What Are We Doing Here, Alto Knights?

On paper, a mob drama starring Robert De Niro as two of history’s biggest gangsters might have worked. But the results are borderline disastrous.

What Are We Doing Here, Alto Knights?
Photo: Rose Clasen/Warner Bros.

Somewhere along the way, The Alto Knights appears to have become afraid of its own story. That may be one explanation for the phony structural razzle-dazzle that bogs down Barry Levinson’s period crime drama, which stars Robert De Niro as both Frank Costello and Vito Genovese, two of New York’s most legendary mob bosses. The movie delivers a lot of exposition — you might even learn some basic mafia history watching it — but it rushes through characters and incidents with such awkward abandon that one wonders if it was hacked to pieces from something larger, or if it was maybe never a fully realized work to begin with.

Another explanation for the film’s frenetic stylization might just be that it’s trying to replicate the ferocious pace and formal bounce of Martin Scorsese’s Goodfellas, a film to which it pays homage at several points. Beyond De Niro, the two movies do admittedly share a screenwriter: the great Nicholas Pileggi. Perhaps more important, they share a producer: the great Irwin Winkler (Raging Bull, Rocky), who has been trying to get this project made since 1974, back when the late Pete Hamill was supposed to write it. The film’s got pedigree, and there’s certainly value in the concept. On paper, The Alto Knights feels like the kind of serious, genre-inflected drama we could use more of. But it’s totally inert.
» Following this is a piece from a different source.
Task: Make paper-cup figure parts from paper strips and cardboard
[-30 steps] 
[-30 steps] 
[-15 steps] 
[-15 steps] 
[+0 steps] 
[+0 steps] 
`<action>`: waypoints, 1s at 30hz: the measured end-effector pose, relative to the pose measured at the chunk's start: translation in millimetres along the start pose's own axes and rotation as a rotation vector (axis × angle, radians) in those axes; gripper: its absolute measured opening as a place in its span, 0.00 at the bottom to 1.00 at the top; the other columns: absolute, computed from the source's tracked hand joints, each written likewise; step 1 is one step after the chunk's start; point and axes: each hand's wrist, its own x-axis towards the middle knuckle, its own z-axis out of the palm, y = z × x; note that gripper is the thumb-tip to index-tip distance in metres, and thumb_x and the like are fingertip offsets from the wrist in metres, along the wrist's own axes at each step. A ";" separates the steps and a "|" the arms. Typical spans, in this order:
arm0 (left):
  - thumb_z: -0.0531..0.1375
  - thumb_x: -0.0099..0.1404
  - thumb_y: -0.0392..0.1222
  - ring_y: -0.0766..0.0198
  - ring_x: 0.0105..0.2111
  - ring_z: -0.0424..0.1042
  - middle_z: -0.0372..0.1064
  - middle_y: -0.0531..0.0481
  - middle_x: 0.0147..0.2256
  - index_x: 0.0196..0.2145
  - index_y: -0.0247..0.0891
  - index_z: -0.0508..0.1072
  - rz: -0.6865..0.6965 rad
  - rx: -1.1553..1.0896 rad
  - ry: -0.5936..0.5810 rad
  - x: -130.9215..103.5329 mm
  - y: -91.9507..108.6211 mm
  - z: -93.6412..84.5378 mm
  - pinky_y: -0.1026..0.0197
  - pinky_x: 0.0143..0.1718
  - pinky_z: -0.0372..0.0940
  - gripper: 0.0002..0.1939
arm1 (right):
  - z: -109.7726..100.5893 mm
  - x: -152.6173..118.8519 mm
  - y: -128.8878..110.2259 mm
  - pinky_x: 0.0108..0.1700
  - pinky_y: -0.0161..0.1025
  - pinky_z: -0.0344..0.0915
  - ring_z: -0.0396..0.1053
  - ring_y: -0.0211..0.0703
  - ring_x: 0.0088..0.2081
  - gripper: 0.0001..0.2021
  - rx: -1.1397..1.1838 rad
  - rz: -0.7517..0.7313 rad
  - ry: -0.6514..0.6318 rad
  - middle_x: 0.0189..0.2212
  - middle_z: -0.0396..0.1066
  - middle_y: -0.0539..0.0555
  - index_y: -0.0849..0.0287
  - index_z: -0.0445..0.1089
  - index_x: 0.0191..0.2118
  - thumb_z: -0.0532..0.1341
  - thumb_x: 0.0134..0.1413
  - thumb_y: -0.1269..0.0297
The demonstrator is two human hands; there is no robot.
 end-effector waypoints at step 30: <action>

Childhood friends, Costello and Genovese thrived as bootleggers during Prohibition and rose to the upper ranks of the mob. After Genovese fled to Italy in the 1930s to beat a murder rap, Costello wound up becoming the big boss. World War II intervened, and by the time Vito came back to the U.S., he found himself marginalized, and a slow-boiling war began. The film opens with a failed 1957 attempt on Frank’s life ordered by Vito and then doubles back and lets Frank narrate the story of how things got to that point in a haze of flashbacks. Along the way, Levinson intercuts between Genovese’s and Costello’s lives while also splicing in later interview footage, black-and-white slides of the old days, flashbulbs exploding, and snippets of other scenes. Everything hurries along with little life or inspiration or involvement.

In Goodfellas, all that stylistic pizazz meant something: We felt the intoxicating charge of power and money and violence, and what that meant for a protagonist who had been an outsider to the street-corner romance of gangsters. Here, it comes off as posturing and mimicry. Not to mention unnecessary: This is a story in which (supposedly) small gestures mean everything, set in a world where subtle actions — a word dropped here or there, a name mentioned in passing — can bring entire empires down. (There’s a reason all those Godfather installments clock in around three hours.) This is a movie that needs its viewers to be locked in, not adrift and confused. The clumsily rushed storytelling means that we get no time to understand or care about the stakes of this slow-burning mob war developing between these men.

Casting De Niro as not one but two rival mob bosses probably seemed like a neat idea at some point, but the results are borderline disastrous. For the impulsive chatterbox Genovese, De Niro appears to be doing such an obvious Joe Pesci imitation that it’s hard not to imagine Pesci reading every line. (They really do feel like they were written for Pesci, too. Is it possible he was attached at some point?) But even if you had no idea who Pesci was, there’d be something off-putting about seeing these two De Niros, and not just because of the poor prosthetic work on their faces. As Costello, the actor plays a reserved, anxious, quiet guy, deferential to a fault — it’s not a bad part for him, given his ability to always hint at darker undercurrents. But putting the two performances against each other keeps drawing our attention to the phoniness of De Niro’s turn as Genovese, to its prefab energy and programmed profanity. Individually, the two turns are merely kind of dull; juxtaposed, they start to feel like a bad comedy routine.

How did we get here? Levinson has certainly made some great films in the past. But his talent always seemed to lie in character and setting. As a writer he had a good ear, and as a director he had patience: He seemed to understand people, and to understand that if you watched them long enough they’d reveal things about themselves. These are two qualities sorely lacking from The Alto Knights, a movie where the dialogue is so lackluster and the actors seem lost. As conceived, it probably needed a stylist, someone with a deft visual touch and a sense of rhythm. And frankly, Levinson isn’t any of those things. (Very few directors are.) The Alto Knights is a movie whose ambition has passed. It feels like the husk of something that might have been great once.